Segment Start: Data section

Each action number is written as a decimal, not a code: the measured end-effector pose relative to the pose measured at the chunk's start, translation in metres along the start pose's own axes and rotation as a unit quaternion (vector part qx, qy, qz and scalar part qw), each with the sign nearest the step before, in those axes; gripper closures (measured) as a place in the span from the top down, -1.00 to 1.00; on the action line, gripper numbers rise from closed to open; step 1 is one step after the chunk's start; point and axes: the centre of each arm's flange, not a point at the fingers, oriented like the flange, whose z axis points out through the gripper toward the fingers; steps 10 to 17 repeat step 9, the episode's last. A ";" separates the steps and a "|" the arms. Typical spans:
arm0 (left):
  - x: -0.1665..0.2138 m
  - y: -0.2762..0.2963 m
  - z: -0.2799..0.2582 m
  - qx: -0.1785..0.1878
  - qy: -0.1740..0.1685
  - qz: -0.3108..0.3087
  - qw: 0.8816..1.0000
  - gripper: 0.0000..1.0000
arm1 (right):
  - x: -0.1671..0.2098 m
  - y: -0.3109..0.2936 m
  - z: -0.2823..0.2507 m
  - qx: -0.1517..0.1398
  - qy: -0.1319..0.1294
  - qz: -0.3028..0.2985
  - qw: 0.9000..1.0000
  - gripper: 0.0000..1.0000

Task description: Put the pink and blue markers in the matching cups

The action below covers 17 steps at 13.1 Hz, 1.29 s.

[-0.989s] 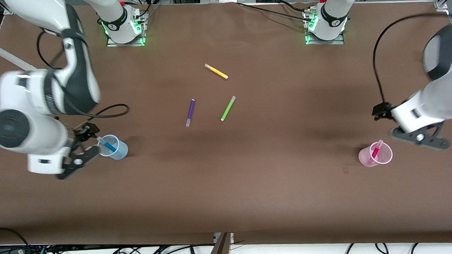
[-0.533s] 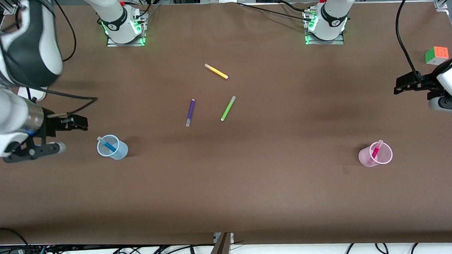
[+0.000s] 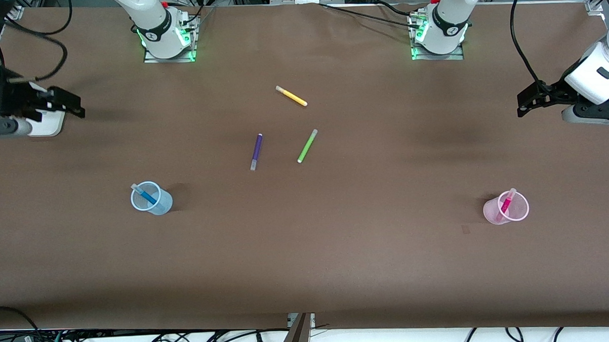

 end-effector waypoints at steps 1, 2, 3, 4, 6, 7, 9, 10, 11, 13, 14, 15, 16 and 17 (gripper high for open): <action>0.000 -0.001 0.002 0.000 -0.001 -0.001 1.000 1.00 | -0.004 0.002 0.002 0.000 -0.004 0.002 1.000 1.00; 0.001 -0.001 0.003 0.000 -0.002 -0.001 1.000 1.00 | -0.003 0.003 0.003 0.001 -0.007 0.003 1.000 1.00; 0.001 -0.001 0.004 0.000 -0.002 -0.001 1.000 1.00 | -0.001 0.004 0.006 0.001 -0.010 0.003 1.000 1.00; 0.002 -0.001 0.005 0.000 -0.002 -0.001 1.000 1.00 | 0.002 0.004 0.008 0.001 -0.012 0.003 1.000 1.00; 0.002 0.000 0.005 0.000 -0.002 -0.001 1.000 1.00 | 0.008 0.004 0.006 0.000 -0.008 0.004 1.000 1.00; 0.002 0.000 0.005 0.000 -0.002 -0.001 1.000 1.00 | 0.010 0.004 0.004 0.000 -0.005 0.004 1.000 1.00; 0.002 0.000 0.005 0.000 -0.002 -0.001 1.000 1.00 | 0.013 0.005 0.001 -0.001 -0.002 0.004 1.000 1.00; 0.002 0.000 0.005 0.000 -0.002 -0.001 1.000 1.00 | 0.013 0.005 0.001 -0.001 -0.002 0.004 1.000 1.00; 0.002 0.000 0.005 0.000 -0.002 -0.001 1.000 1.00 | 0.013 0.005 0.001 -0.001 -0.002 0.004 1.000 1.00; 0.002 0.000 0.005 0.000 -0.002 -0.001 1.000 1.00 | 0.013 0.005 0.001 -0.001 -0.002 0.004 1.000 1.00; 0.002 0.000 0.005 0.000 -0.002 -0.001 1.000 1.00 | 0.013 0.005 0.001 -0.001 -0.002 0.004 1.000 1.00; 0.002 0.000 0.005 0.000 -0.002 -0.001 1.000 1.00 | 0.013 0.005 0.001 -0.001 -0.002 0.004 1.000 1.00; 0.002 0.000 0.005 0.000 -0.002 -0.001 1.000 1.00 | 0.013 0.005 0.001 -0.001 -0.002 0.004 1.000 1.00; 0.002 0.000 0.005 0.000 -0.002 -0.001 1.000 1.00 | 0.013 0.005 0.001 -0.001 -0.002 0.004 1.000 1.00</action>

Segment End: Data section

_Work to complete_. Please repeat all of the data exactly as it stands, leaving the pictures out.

_Reply to the exercise_.
Each action number is written as a decimal, not a code: the measured end-effector pose relative to the pose measured at the chunk's start, translation in metres along the start pose's own axes and rotation as a unit quaternion (vector part qx, qy, qz and scalar part qw), each with the sign nearest the step before, in those axes; gripper closures (measured) as a place in the span from the top down, -1.00 to 1.00; on the action line, gripper numbers rise from closed to open; step 1 is one step after the chunk's start; point and axes: the centre of each arm's flange, not a point at the fingers, oriented like the flange, whose z axis points out through the gripper toward the fingers; steps 10 to 17 repeat step 9, the episode's last. A ";" separates the steps and a "|" the arms. Typical spans:
arm0 (left):
  - x: -0.1665..0.2138 m
  - y: -0.2762..0.2963 m
  - z: -0.2799..0.2582 m
  - qx: -0.1785..0.1878
  - qy: -0.1740..0.1685
  - qz: -0.3108..0.3087
  - qw: 0.8816..1.0000
  - gripper: 0.0000..1.0000
arm1 (right):
  - x: -0.1671..0.2098 m
  - y: -0.3109..0.2936 m
  - z: -0.2823..0.2507 m
  - qx: -0.1517..0.1398
  - qy: -0.1319..0.1294
  - qz: -0.3028..0.2985
  - qw: 0.9000..1.0000
  - gripper: 0.0000..1.0000

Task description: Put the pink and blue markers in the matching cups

The action below covers 17 steps at 13.1 Hz, 1.29 s.

[-0.989s] 
[-0.533s] 
[+0.000s] 

 end-effector waypoints at steps 1, 2, 3, 4, 6, 7, 9, 10, 11, 13, 14, 15, 16 and 17 (gripper high for open): <action>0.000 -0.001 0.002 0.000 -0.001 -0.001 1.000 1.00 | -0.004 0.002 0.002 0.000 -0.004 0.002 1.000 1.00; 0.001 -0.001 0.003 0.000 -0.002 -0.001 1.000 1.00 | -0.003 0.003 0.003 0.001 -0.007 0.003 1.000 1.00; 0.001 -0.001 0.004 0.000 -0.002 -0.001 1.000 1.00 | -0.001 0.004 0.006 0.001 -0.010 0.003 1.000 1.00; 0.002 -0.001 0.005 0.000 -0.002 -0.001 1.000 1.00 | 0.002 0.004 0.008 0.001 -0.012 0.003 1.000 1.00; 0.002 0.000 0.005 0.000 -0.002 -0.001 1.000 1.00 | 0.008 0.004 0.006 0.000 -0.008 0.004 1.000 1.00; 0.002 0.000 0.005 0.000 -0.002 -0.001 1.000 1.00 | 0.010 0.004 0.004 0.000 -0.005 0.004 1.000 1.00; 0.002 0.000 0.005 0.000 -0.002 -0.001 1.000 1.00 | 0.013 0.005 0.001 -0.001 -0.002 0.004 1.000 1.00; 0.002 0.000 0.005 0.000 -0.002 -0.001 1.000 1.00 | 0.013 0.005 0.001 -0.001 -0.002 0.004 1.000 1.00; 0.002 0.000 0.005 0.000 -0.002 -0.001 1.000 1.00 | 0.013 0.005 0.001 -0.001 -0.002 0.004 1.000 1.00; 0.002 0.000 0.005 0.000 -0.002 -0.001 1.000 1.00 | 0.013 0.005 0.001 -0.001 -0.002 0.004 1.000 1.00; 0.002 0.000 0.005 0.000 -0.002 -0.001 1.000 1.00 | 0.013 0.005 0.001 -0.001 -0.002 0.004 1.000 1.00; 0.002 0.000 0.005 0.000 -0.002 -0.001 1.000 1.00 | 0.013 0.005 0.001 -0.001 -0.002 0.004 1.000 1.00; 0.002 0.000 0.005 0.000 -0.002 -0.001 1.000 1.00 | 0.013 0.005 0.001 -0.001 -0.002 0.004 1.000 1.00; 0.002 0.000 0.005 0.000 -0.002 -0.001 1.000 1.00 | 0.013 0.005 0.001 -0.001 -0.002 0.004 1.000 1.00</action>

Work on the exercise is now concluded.